Central American leaders join forces to tackle Climate Change challenges
Santo Domingo.- The president of the Chamber of Deputies, Alfredo Pacheco, made an announcement yesterday regarding the ongoing Forum of Legislative Presidents in the Dominican Republic. Pacheco revealed that parliamentarians from Central America are actively working towards the creation of a comprehensive climate change framework law. This law aims to address issues such as the sargassum problem and the rising sea levels in the region.
Pacheco emphasized the shared challenges posed by climate change among participating countries in the international forum. He urged the exploration of collaborative solutions for the entire Central American region, highlighting the significance of finding common ground.
The forum is expected to facilitate the development of regulations and legislative strategies to combat the repercussions of climate change. Countries such as Panama, Honduras, Belize, and the Dominican Republic will benefit from this platform to tackle the pressing issues related to climate change, which constitute the central topic of discussion among congressional leaders.
Pacheco, who currently serves as the president pro tempore of Foprel, emphasized that climate change knows no borders and affects all countries in the area. He further noted that climate change jeopardizes agri-food systems and impacts vital sectors like tourism, coffee, and cocoa production, all of which contribute significantly to the Central American economy.
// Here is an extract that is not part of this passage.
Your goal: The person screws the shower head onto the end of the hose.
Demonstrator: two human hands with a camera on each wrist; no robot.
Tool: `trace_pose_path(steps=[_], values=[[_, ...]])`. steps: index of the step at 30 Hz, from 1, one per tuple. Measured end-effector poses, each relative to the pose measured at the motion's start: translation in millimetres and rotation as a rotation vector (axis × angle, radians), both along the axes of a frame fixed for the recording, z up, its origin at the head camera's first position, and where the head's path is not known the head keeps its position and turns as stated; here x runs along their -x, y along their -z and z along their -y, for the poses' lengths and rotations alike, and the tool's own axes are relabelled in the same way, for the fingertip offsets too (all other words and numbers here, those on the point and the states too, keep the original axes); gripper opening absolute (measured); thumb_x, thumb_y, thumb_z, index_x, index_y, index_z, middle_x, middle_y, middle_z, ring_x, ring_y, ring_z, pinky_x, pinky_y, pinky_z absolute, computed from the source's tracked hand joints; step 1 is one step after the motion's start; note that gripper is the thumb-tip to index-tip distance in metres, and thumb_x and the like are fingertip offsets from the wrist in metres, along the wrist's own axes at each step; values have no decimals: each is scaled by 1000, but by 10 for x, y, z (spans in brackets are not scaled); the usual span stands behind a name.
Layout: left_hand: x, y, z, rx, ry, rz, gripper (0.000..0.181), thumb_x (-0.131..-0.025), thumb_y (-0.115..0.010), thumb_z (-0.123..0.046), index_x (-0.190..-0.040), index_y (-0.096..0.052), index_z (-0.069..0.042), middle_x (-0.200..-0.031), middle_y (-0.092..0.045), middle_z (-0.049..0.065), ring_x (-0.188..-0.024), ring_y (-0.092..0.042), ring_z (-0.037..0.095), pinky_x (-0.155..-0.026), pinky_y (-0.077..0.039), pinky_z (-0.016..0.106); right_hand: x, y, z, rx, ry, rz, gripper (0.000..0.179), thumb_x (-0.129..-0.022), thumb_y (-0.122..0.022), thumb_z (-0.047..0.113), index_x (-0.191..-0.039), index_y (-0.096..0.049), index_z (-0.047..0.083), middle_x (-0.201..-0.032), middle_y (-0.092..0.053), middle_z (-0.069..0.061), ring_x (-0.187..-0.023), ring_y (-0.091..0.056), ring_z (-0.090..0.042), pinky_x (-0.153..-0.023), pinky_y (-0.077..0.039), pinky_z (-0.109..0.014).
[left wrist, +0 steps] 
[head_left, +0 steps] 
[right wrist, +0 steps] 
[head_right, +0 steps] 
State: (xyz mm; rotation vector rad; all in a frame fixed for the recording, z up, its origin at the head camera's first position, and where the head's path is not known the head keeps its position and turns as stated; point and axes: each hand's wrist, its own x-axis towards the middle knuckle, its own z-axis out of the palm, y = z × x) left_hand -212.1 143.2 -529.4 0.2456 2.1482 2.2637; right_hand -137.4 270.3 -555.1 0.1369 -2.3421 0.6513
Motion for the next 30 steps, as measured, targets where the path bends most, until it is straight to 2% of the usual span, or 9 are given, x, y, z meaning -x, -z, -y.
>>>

By advocating for the enactment of a joint climate change law, Pacheco emphasized the detrimental effects on human mobility in regions experiencing rising rivers, seas, and the presence of sargassum. These environmental challenges disproportionately affect the most vulnerable populations in the area.
Pacheco specifically highlighted the rise in sea levels, which, in approximately 20 years, could result in the displacement of entire populations. He also mentioned that Panama, one of the participating countries in the forum, could witness the first instance of climate-induced human displacement in Latin America.
As evidence, Pacheco cited data from the International Organization for Migration (IOM). In 2020, over a million and a half displacements occurred in the Central American region due to hurricanes. Similarly, in 2021, Central America and the Caribbean witnessed 130,000 internal displacements resulting from hurricanes and tropical storms. It is important to note that these events also impact countries like Mexico, which reported over 18,000 internal displacements in 2021 due to extreme weather events such as floods and tropical storms.